*PROBLEM DESCRIPTION*:
Within the material below, locate the line with "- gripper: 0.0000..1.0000" and the line with "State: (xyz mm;", then return those two lines and all lines between them, exactly as written.

*DATA BLOCK*:
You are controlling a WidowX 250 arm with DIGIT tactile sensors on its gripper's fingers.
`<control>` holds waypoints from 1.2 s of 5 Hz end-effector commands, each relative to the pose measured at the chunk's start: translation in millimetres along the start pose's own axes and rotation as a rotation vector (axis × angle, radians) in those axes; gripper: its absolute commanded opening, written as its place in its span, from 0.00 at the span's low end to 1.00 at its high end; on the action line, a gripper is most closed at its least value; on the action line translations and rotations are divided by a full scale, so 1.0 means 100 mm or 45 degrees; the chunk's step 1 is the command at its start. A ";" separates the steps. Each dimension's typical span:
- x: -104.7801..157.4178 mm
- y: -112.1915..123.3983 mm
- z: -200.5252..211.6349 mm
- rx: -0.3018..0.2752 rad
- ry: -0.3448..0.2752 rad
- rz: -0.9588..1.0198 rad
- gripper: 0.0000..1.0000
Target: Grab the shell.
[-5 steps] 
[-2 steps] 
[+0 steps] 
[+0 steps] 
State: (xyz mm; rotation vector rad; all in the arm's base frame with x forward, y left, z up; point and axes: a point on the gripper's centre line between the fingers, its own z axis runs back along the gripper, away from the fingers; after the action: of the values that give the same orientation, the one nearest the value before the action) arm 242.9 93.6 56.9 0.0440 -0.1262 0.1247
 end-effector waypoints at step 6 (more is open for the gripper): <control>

*SOLUTION*:
- gripper: 0.0000..1.0000
Target: Grab the shell.
[-5 steps] 
[-2 steps] 
[+0 steps] 
[+0 steps] 
State: (xyz mm; rotation vector rad; all in the arm's base frame with x forward, y left, z up; point and axes: a point on the gripper's centre line between the fingers, its own z axis runs back along the gripper, away from the fingers; after the action: of the values that give the same orientation, the one nearest the value before the action) arm 242.9 93.6 56.9 0.0440 -0.1262 0.1247

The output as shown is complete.